■ **REQUIREMENT**
From the entries that follow, report every line in which "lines" occurs.

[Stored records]

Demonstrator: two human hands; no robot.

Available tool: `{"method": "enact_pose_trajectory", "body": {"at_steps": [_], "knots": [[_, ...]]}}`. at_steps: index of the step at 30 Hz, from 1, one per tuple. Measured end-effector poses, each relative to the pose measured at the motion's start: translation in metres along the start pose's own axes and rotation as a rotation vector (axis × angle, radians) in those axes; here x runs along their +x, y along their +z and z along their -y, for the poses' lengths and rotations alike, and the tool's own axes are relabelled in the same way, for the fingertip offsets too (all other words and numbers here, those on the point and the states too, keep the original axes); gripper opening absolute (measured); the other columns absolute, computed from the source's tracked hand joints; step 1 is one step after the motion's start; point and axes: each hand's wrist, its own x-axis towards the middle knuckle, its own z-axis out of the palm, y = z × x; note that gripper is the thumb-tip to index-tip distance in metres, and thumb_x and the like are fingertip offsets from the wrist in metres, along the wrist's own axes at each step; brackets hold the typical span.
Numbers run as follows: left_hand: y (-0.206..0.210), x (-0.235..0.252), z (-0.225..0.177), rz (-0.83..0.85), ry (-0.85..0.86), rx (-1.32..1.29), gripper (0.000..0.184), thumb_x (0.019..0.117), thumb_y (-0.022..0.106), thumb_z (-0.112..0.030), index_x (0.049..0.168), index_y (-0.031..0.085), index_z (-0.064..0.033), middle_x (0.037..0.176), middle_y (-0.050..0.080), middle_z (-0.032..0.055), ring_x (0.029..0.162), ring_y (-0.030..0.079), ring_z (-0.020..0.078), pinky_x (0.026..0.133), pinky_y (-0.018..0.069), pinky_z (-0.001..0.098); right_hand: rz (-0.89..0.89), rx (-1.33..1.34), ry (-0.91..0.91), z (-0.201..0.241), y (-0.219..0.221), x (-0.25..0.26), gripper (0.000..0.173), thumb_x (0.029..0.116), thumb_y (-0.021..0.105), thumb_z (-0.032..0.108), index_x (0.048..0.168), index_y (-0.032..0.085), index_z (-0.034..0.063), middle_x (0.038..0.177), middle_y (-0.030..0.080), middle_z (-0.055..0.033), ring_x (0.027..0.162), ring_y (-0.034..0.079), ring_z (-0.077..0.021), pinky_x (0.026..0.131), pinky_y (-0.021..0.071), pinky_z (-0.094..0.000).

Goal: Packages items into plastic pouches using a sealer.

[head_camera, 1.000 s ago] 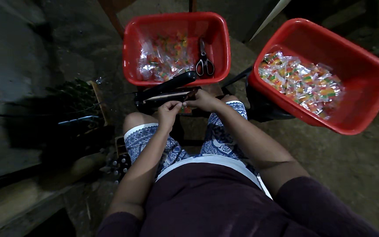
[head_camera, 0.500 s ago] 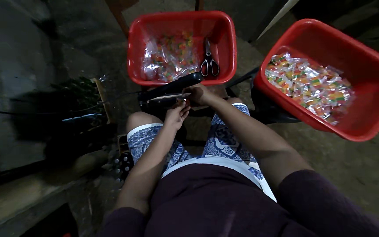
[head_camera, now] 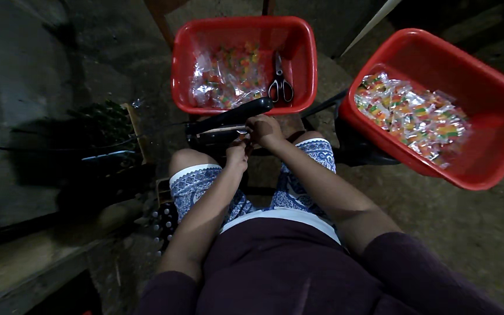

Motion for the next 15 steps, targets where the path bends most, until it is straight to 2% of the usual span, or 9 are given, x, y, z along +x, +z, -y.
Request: {"method": "enact_pose_trajectory", "body": {"at_steps": [6, 12, 15], "knots": [[0.003, 0.0, 0.001, -0.031, -0.006, 0.02, 0.024, 0.1021, 0.063, -0.014, 0.12, 0.058, -0.0001, 0.104, 0.063, 0.0108, 0.086, 0.064, 0.0166, 0.081, 0.0568, 0.0316, -0.14, -0.054, -0.077, -0.006, 0.009, -0.001, 0.021, 0.1002, 0.059, 0.012, 0.112, 0.075, 0.0064, 0.121, 0.071, -0.0147, 0.123, 0.061, -0.0364, 0.1, 0.0496, -0.055], [0.001, 0.003, 0.005, -0.024, 0.0, 0.093, 0.022, 0.103, 0.062, -0.02, 0.116, 0.061, -0.0031, 0.1, 0.064, 0.0079, 0.083, 0.061, 0.0143, 0.075, 0.0532, 0.0304, -0.211, -0.114, -0.131, -0.011, 0.017, 0.003, 0.019, 0.1002, 0.059, 0.012, 0.108, 0.075, 0.0051, 0.124, 0.07, -0.0151, 0.119, 0.063, -0.0385, 0.095, 0.0514, -0.0572], [0.002, 0.003, 0.005, -0.023, -0.004, 0.074, 0.022, 0.1033, 0.062, -0.018, 0.118, 0.06, -0.0018, 0.101, 0.064, 0.0086, 0.084, 0.061, 0.0139, 0.076, 0.0535, 0.0296, -0.237, -0.137, -0.161, -0.014, 0.019, 0.005, 0.019, 0.0993, 0.06, 0.011, 0.108, 0.075, 0.0044, 0.12, 0.071, -0.0157, 0.116, 0.064, -0.039, 0.092, 0.0518, -0.0573]]}}
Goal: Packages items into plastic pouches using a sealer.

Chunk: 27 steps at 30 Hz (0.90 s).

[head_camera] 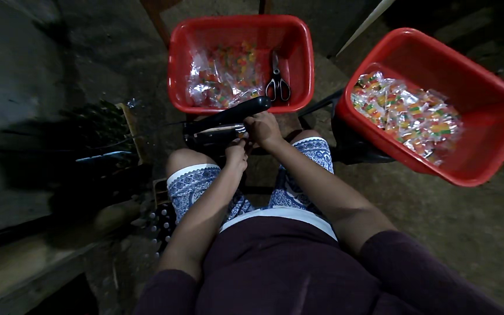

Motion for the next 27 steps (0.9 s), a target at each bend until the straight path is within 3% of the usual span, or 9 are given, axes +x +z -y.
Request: {"method": "enact_pose_trajectory", "body": {"at_steps": [6, 10, 13, 14, 16, 19, 23, 27], "knots": [[0.002, 0.001, -0.001, 0.014, 0.004, -0.082, 0.022, 0.1014, 0.063, -0.012, 0.119, 0.059, 0.0012, 0.101, 0.065, 0.0088, 0.081, 0.065, 0.0122, 0.075, 0.0572, 0.0261, -0.076, 0.097, -0.019, -0.009, 0.0, 0.0, 0.02, 0.0979, 0.062, 0.009, 0.111, 0.075, 0.0032, 0.116, 0.072, -0.0192, 0.111, 0.067, -0.0388, 0.095, 0.0527, -0.0566], [0.003, -0.001, -0.003, 0.019, -0.018, -0.106, 0.026, 0.1018, 0.063, -0.013, 0.123, 0.056, 0.0013, 0.106, 0.066, 0.0106, 0.086, 0.067, 0.0138, 0.078, 0.0577, 0.0268, -0.123, 0.357, 0.256, -0.01, -0.066, 0.009, 0.029, 0.1035, 0.052, 0.007, 0.127, 0.066, -0.0028, 0.125, 0.066, -0.0237, 0.117, 0.065, -0.0363, 0.104, 0.0493, -0.0519], [0.003, -0.001, -0.003, 0.009, -0.014, -0.117, 0.026, 0.101, 0.064, -0.013, 0.122, 0.057, 0.0014, 0.104, 0.066, 0.0106, 0.084, 0.068, 0.0141, 0.075, 0.0581, 0.0269, -0.245, 0.56, 0.151, -0.004, -0.109, 0.021, 0.034, 0.1099, 0.042, 0.02, 0.125, 0.065, -0.0008, 0.107, 0.069, -0.0154, 0.094, 0.068, -0.0196, 0.088, 0.0546, -0.0384], [0.004, -0.002, -0.003, 0.008, -0.016, -0.118, 0.027, 0.1008, 0.065, -0.013, 0.122, 0.057, 0.0011, 0.104, 0.067, 0.0104, 0.084, 0.068, 0.0139, 0.075, 0.0582, 0.0269, -0.2, 0.574, 0.08, 0.003, -0.12, 0.022, 0.037, 0.1108, 0.04, 0.024, 0.127, 0.065, 0.0008, 0.111, 0.069, -0.0138, 0.098, 0.068, -0.0179, 0.091, 0.0545, -0.0381], [0.005, -0.004, -0.002, -0.001, -0.018, -0.137, 0.025, 0.1008, 0.065, -0.013, 0.121, 0.057, -0.0006, 0.102, 0.065, 0.0094, 0.083, 0.066, 0.0142, 0.075, 0.0579, 0.0274, -0.008, 0.435, -0.008, 0.022, -0.132, 0.023, 0.044, 0.111, 0.04, 0.035, 0.137, 0.064, 0.0069, 0.132, 0.065, -0.0144, 0.121, 0.063, -0.0254, 0.107, 0.0469, -0.0497], [0.008, -0.005, -0.002, -0.031, -0.022, -0.131, 0.022, 0.1012, 0.064, -0.015, 0.118, 0.06, -0.0015, 0.099, 0.066, 0.0091, 0.083, 0.065, 0.0158, 0.075, 0.0573, 0.0292, 0.164, 0.135, -0.045, 0.025, -0.104, 0.026, 0.053, 0.1102, 0.037, 0.045, 0.143, 0.061, 0.0125, 0.147, 0.057, -0.0147, 0.138, 0.052, -0.0345, 0.113, 0.0347, -0.064], [0.011, -0.007, -0.005, -0.072, -0.034, -0.135, 0.026, 0.1031, 0.057, -0.007, 0.127, 0.055, 0.0011, 0.117, 0.061, 0.0149, 0.097, 0.062, 0.0204, 0.082, 0.0553, 0.0324, 0.101, 0.103, 0.025, -0.002, -0.058, 0.023, 0.047, 0.1115, 0.037, 0.036, 0.139, 0.064, 0.0089, 0.14, 0.062, -0.0164, 0.134, 0.055, -0.0354, 0.11, 0.0369, -0.064], [0.013, -0.007, -0.002, -0.067, -0.036, -0.154, 0.03, 0.1042, 0.056, -0.009, 0.132, 0.05, 0.0018, 0.12, 0.056, 0.0152, 0.097, 0.061, 0.0201, 0.082, 0.0553, 0.0306, 0.029, 0.145, 0.051, -0.013, -0.037, 0.014, 0.047, 0.1119, 0.036, 0.032, 0.142, 0.06, 0.0066, 0.144, 0.06, -0.0167, 0.14, 0.05, -0.0344, 0.118, 0.0285, -0.0629]]}}
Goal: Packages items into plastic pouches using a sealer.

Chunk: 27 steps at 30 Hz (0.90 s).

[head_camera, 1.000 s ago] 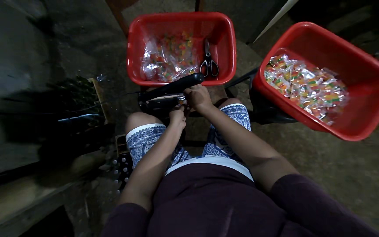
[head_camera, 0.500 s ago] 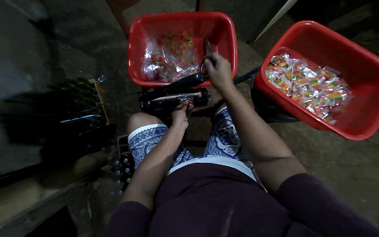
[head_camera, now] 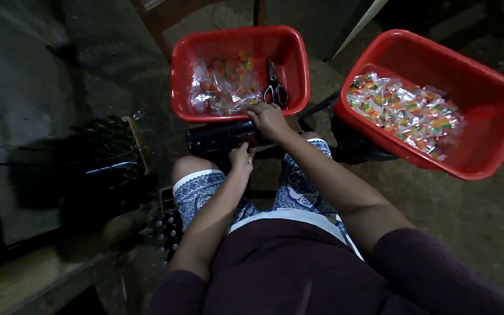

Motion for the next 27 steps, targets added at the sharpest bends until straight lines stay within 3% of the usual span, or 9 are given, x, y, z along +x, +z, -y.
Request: {"method": "enact_pose_trajectory", "body": {"at_steps": [8, 11, 18, 21, 27], "knots": [[0.0, -0.002, -0.001, 0.036, -0.003, -0.037, 0.038, 0.1039, 0.059, -0.012, 0.137, 0.046, 0.0022, 0.126, 0.057, 0.0169, 0.101, 0.064, 0.0194, 0.085, 0.0559, 0.0291, -0.095, 0.007, 0.009, -0.01, 0.02, -0.005, 0.044, 0.1118, 0.035, 0.027, 0.144, 0.059, 0.0112, 0.146, 0.059, -0.0125, 0.145, 0.045, -0.0342, 0.12, 0.0181, -0.0678], [-0.002, -0.002, -0.001, 0.048, 0.001, -0.009, 0.035, 0.1033, 0.061, -0.014, 0.132, 0.049, 0.0025, 0.119, 0.061, 0.0142, 0.095, 0.066, 0.0148, 0.081, 0.0561, 0.0256, -0.204, -0.023, -0.007, -0.016, 0.035, -0.006, 0.042, 0.111, 0.037, 0.025, 0.141, 0.062, 0.0094, 0.146, 0.06, -0.0113, 0.146, 0.043, -0.0352, 0.121, 0.0155, -0.0684], [-0.005, 0.0, -0.002, 0.066, -0.013, -0.001, 0.032, 0.1022, 0.063, -0.015, 0.128, 0.052, 0.001, 0.112, 0.065, 0.0121, 0.092, 0.068, 0.0138, 0.079, 0.0573, 0.0253, -0.231, -0.056, -0.026, -0.022, 0.039, -0.006, 0.041, 0.1097, 0.039, 0.023, 0.141, 0.063, 0.012, 0.146, 0.06, -0.0093, 0.147, 0.043, -0.0349, 0.121, 0.0165, -0.0665], [-0.009, 0.001, -0.003, 0.061, 0.0, 0.009, 0.028, 0.1021, 0.063, -0.018, 0.122, 0.055, 0.0003, 0.103, 0.067, 0.0095, 0.085, 0.069, 0.0124, 0.075, 0.058, 0.0248, -0.225, -0.055, -0.028, -0.022, 0.039, -0.006, 0.041, 0.1097, 0.039, 0.022, 0.141, 0.063, 0.0123, 0.147, 0.06, -0.0088, 0.147, 0.042, -0.0346, 0.121, 0.0172, -0.0655], [-0.014, 0.0, -0.006, 0.05, 0.043, 0.016, 0.025, 0.1031, 0.062, -0.017, 0.12, 0.054, 0.0007, 0.102, 0.066, 0.0101, 0.085, 0.069, 0.0128, 0.075, 0.0584, 0.0257, -0.236, -0.058, -0.044, -0.023, 0.041, -0.005, 0.041, 0.1094, 0.038, 0.021, 0.14, 0.063, 0.0125, 0.146, 0.061, -0.0082, 0.147, 0.043, -0.034, 0.121, 0.0171, -0.0653]]}}
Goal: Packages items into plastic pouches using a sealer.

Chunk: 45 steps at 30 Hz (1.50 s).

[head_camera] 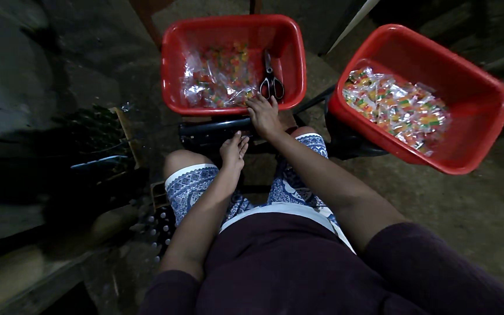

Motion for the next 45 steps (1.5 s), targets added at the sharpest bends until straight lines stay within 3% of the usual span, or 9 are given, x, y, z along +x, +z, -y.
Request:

■ **RESULT OF THIS EXERCISE**
Motion for the next 27 steps, targets added at the sharpest bends until straight lines stay within 3% of the usual span, or 9 are given, x, y, z along +x, +z, -y.
Motion for the next 45 steps (1.5 s), targets added at the sharpest bends until straight lines stay within 3% of the usual span, or 9 are given, x, y, z along +x, +z, -y.

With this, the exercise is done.